A/N: …things you needed to know to understand…, also, I love Ty. I had never cried because of something I wrote…, now I have.
I want Wes to be a character in this story, not merely a function, so it feels important to me to tell you more about him, and the people in his life.
Tears Stained
Chapter Eight: Piled
It has never in his life done Wes any good, any good at all, to be confined to one space, no matter how roomy it could be considered by onlookers.
With eyes not free to roam, unable to at least feel like he has the power to shift his own horizon, Wes's feeling of unease turns into ache every time. Today, sitting on this airplane, is no exception.
With the light outside the small window having stopped changing at a speed noticeable, there has been too long already nothing but a white wall of clouds to busy his mind with.
The white-washed wall of his dorm room, two nights ago, after Jeff's phone call, had been a relief to look at – lending focus to Wes while he had tried to sort through the mess of thoughts twirling in his mind.
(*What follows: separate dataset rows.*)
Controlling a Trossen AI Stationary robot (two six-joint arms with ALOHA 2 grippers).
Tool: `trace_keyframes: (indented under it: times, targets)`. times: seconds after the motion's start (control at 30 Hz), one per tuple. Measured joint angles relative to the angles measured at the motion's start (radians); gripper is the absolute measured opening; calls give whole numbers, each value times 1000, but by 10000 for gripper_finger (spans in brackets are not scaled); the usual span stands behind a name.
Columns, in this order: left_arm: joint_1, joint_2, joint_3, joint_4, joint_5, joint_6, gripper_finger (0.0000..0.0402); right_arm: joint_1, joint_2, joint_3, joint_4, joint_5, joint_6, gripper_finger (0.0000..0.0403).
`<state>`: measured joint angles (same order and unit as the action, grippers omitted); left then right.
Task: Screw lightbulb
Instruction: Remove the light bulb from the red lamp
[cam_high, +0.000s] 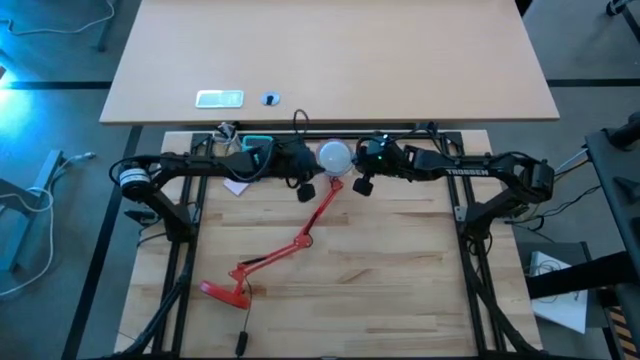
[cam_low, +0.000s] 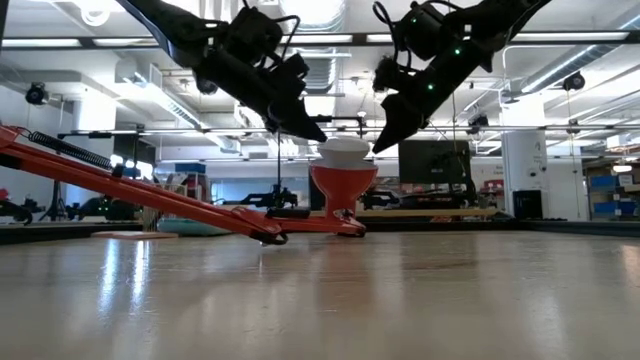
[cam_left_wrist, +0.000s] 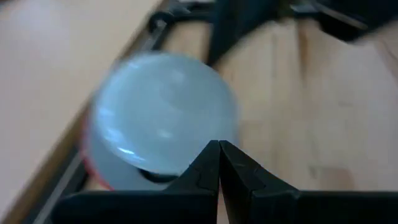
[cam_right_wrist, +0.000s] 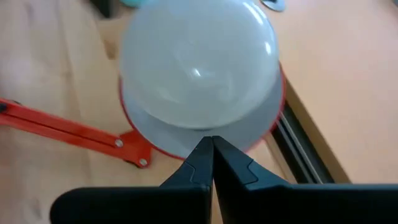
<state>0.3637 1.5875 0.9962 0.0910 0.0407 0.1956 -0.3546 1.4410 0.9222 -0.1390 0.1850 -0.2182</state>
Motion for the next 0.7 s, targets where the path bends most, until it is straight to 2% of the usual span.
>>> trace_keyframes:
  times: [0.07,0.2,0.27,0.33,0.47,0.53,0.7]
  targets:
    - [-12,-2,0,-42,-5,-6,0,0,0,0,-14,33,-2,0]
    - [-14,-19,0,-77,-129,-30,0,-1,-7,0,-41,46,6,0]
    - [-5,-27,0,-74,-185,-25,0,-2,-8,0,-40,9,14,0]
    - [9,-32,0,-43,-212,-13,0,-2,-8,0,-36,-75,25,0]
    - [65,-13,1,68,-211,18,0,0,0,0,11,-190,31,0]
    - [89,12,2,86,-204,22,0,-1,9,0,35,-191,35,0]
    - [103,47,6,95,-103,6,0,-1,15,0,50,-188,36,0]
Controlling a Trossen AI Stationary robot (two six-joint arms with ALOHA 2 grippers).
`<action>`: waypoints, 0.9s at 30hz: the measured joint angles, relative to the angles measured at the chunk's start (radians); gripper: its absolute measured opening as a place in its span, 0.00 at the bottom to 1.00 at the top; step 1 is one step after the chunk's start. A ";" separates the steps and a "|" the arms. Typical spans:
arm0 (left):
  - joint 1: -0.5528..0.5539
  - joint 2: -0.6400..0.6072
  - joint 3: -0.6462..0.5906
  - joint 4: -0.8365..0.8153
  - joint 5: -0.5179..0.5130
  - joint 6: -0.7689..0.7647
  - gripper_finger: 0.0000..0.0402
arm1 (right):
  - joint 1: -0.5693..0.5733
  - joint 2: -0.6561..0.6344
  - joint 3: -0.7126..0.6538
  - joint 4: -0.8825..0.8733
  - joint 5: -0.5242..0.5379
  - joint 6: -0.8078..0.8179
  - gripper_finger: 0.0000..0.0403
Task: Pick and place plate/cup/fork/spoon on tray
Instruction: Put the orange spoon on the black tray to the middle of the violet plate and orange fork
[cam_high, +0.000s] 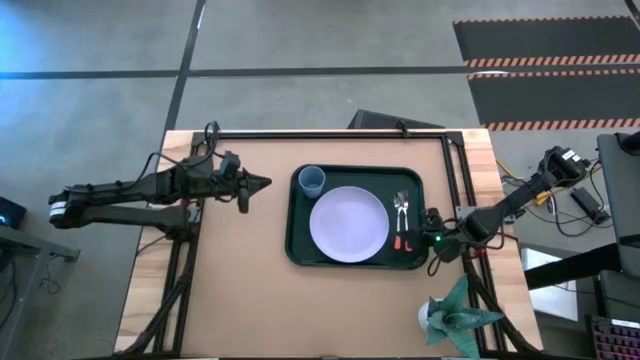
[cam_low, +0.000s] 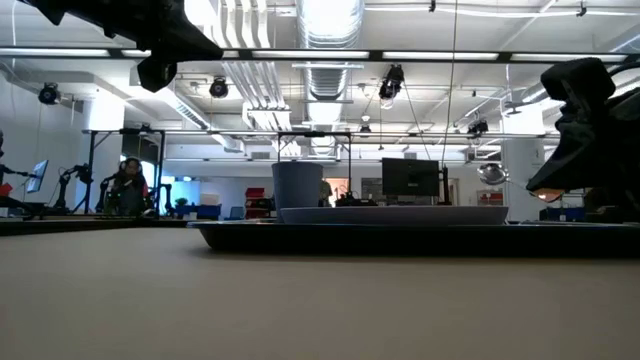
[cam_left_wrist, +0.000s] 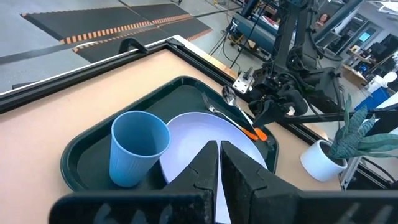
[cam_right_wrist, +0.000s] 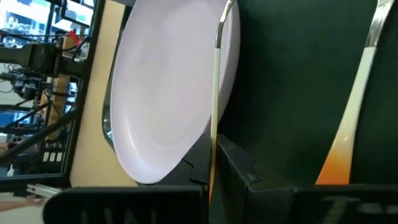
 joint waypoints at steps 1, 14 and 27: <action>0.000 0.000 0.000 0.000 -0.007 0.000 0.00 | 0.000 0.000 -0.002 0.000 -0.004 -0.001 0.02; 0.000 0.003 0.000 0.001 -0.014 0.001 0.00 | 0.000 -0.001 -0.144 0.267 -0.025 0.019 0.02; 0.000 0.003 -0.001 0.001 -0.015 0.001 0.00 | -0.001 0.001 0.006 -0.126 -0.127 0.088 0.02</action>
Right now though he is wishing for distraction from the thoughts turned over and over, already one time too many, in his mind - now beginning to thoroughly scrape the insides of it raw with every turn more.
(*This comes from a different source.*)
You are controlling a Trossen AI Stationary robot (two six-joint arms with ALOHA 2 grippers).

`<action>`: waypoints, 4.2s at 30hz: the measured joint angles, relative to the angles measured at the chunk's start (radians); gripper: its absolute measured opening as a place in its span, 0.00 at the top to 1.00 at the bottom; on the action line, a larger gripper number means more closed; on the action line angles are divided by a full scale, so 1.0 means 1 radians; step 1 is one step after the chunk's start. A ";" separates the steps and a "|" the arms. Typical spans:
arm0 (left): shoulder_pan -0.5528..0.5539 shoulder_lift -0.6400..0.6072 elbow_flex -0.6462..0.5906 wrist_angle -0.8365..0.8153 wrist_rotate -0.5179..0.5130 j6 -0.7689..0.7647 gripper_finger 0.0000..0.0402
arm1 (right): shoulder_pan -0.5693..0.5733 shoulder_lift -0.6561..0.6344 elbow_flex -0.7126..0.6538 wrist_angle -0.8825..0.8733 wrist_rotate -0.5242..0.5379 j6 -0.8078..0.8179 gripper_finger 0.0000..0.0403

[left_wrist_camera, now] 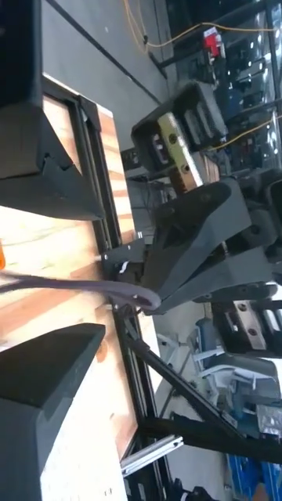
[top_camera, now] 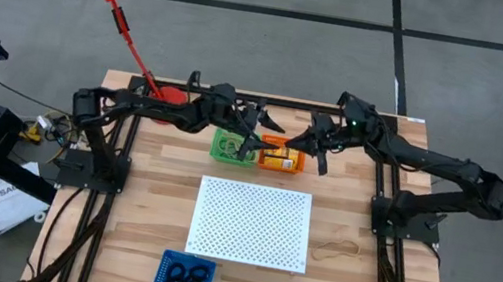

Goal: Pick & Place Office Desk Supplies
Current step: Put the violet rubber band into the green bin, then put the brown rubber band into the green bin

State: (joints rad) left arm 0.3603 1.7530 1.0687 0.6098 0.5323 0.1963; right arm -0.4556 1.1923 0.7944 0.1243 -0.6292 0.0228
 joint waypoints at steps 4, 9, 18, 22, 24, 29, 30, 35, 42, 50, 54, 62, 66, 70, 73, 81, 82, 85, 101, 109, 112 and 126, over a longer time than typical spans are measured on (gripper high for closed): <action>0.000 0.018 0.006 0.014 0.000 -0.022 0.50 | -0.009 0.000 0.000 0.023 -0.004 0.000 1.00; 0.000 0.033 0.019 0.007 -0.036 -0.015 0.69 | -0.012 0.000 0.000 0.023 -0.025 0.000 1.00; 0.009 0.032 0.019 -0.031 -0.036 0.017 0.99 | -0.013 0.000 0.000 0.019 -0.025 -0.023 1.00; -0.001 0.031 0.019 -0.069 -0.045 0.057 1.00 | -0.024 0.000 0.000 0.015 -0.025 -0.024 1.00; 0.001 0.031 0.019 -0.113 -0.065 0.067 1.00 | -0.033 0.000 0.000 0.014 -0.025 -0.030 1.00; 0.022 0.030 0.019 -0.235 -0.178 0.095 1.00 | -0.062 -0.001 0.000 0.017 -0.021 -0.031 0.91; 0.025 0.025 0.017 -0.259 -0.197 0.097 1.00 | -0.070 -0.001 0.000 0.017 -0.020 -0.031 0.88; 0.037 -0.022 0.013 -0.404 -0.265 0.115 1.00 | -0.096 -0.001 0.000 0.006 0.000 -0.031 0.68; 0.039 -0.158 -0.062 -0.501 -0.352 0.117 1.00 | -0.132 -0.001 -0.001 -0.029 0.001 -0.035 0.46; 0.052 -0.193 -0.165 -0.480 -0.436 0.073 1.00 | -0.146 -0.001 -0.001 -0.056 0.001 -0.041 0.44; 0.073 -0.178 -0.195 -0.472 -0.457 0.055 1.00 | -0.152 -0.001 -0.001 -0.078 0.001 -0.042 0.46; 0.087 -0.170 -0.252 -0.467 -0.453 0.008 1.00 | -0.179 -0.001 -0.001 -0.133 0.001 -0.033 0.47; 0.087 -0.168 -0.275 -0.481 -0.429 0.001 0.99 | -0.196 -0.002 -0.001 -0.239 0.025 -0.023 0.47; 0.091 -0.168 -0.303 -0.494 -0.433 -0.003 0.95 | -0.193 -0.002 -0.002 -0.376 0.113 -0.023 0.47; 0.091 -0.168 -0.306 -0.500 -0.472 -0.018 0.89 | -0.176 -0.002 -0.002 -0.441 0.128 -0.005 0.47; 0.091 -0.235 -0.307 -0.526 -0.536 -0.010 0.63 | -0.122 -0.002 -0.002 -0.636 0.211 0.052 0.47; 0.091 -0.252 -0.307 -0.524 -0.536 0.003 0.59 | -0.112 -0.002 -0.002 -0.665 0.225 0.059 0.47; 0.091 -0.319 -0.307 -0.512 -0.530 0.031 0.51 | -0.071 -0.002 -0.002 -0.772 0.268 0.093 0.47; 0.066 -0.559 -0.307 -0.423 -0.262 0.114 0.48 | 0.475 -0.003 -0.109 -1.026 0.395 0.416 0.47; 0.012 -0.552 -0.307 -0.335 -0.262 0.114 0.53 | 0.764 -0.003 -0.109 -1.034 0.518 0.709 0.47; -0.010 -0.552 -0.307 -0.304 -0.262 0.114 0.54 | 0.861 -0.003 -0.118 -1.031 0.568 0.823 0.47; -0.067 -0.552 -0.307 -0.218 -0.271 0.111 0.55 | 1.032 -0.002 -0.346 -0.761 0.627 1.001 0.47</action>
State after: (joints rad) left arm 0.2933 1.2015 0.7620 0.3915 0.2612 0.3069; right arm 0.5762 1.1901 0.4481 -0.6368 -0.0018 1.0242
The blank canvas of water clotted as white mist, pilled one structure upon the other, dominating his vision, feels akin to torture.
His eyes are aching already when he soon turns away from the sight and closes them, the darkness as it settles, beginning to rapidly grow equally unnerving as the former sight had been.
Wes tries to find a thought soothing to him. But with all that has happened all he can think is Warblers, Kurt, Blaine…
Wes lips part slightly, and if he was alone right now, he would be singing already.
Joining the Warblers, it had been the attempt, successful, to make a new home for himself, away from a home that had not felt to be the same loving place...ever again...since Tyler had taken his own life.
Tyler had not been one to sing, and Wes, knew he had to be his own person…, knew Tyler had always wished for him to be just that, nothing but himself - something Tyler trying, and trying hard, had never completely been able to feel like, Wes had only understood much later.
Their parents don't talk about him, not to Wes at least, so all Wes has are his own memories and a doctor's diagnosis.
Having been ten when Tyler's second suicide attempt had been a successful one, Wes still some days grows reluctant to trust what he thinks he knows.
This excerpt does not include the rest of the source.